WHAT TO WORK ON:
No pictures, nothing altered: return the data below.
□ □ □ □
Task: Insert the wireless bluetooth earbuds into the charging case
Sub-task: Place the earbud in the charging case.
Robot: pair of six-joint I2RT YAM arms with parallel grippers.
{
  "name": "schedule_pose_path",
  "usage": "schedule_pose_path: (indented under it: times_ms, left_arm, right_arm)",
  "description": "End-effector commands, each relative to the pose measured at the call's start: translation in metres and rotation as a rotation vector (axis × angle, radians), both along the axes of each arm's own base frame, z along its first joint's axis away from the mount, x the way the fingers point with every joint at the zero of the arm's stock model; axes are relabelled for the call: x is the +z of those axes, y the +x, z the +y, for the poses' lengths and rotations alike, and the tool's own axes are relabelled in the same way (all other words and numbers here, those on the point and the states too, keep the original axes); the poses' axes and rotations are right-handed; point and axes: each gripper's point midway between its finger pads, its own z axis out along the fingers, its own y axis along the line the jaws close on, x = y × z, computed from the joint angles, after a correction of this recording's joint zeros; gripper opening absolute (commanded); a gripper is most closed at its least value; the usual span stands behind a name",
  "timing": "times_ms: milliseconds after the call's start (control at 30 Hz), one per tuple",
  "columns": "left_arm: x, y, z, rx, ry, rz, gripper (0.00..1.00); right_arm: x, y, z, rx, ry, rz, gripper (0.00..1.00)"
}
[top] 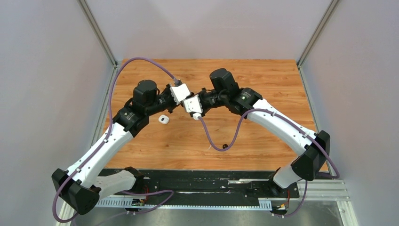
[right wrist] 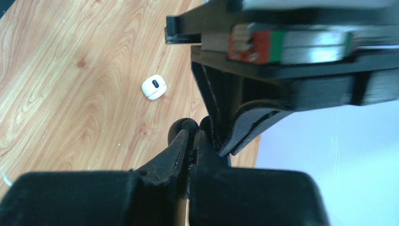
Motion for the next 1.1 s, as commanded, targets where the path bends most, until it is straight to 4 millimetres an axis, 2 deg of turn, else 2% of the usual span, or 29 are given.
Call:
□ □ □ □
EXERCISE RESULT:
Task: Insert the wireless bluetooth earbuds into the charging case
Sub-task: Place the earbud in the charging case.
Robot: pair of six-joint I2RT YAM arms with parallel grippers.
{
  "name": "schedule_pose_path",
  "usage": "schedule_pose_path: (indented under it: times_ms, left_arm, right_arm)",
  "description": "End-effector commands, each relative to the pose measured at the call's start: translation in metres and rotation as a rotation vector (axis × angle, radians), both along the axes of each arm's own base frame, z along its first joint's axis away from the mount, x the way the fingers point with every joint at the zero of the arm's stock model; axes are relabelled for the call: x is the +z of those axes, y the +x, z the +y, for the poses' lengths and rotations alike, and the tool's own axes are relabelled in the same way (all other words and numbers here, those on the point and the states too, keep the original axes); the poses' axes and rotations are right-handed; point and axes: each gripper's point midway between its finger pads, its own z axis out along the fingers, its own y axis along the line the jaws close on, x = y × z, computed from the joint angles, after a correction of this recording's joint zeros; gripper opening absolute (commanded); a gripper is most closed at its least value; the usual span stands behind a name",
  "timing": "times_ms: milliseconds after the call's start (control at 30 Hz), one per tuple",
  "columns": "left_arm: x, y, z, rx, ry, rz, gripper (0.00..1.00); right_arm: x, y, z, rx, ry, rz, gripper (0.00..1.00)"
}
[top] 
[right wrist] 
Motion for the next 1.1 s, as commanded, targets where the path bends most, until it is straight to 4 millimetres an axis, 2 deg of turn, else 2% of the usual span, or 29 are given.
Call:

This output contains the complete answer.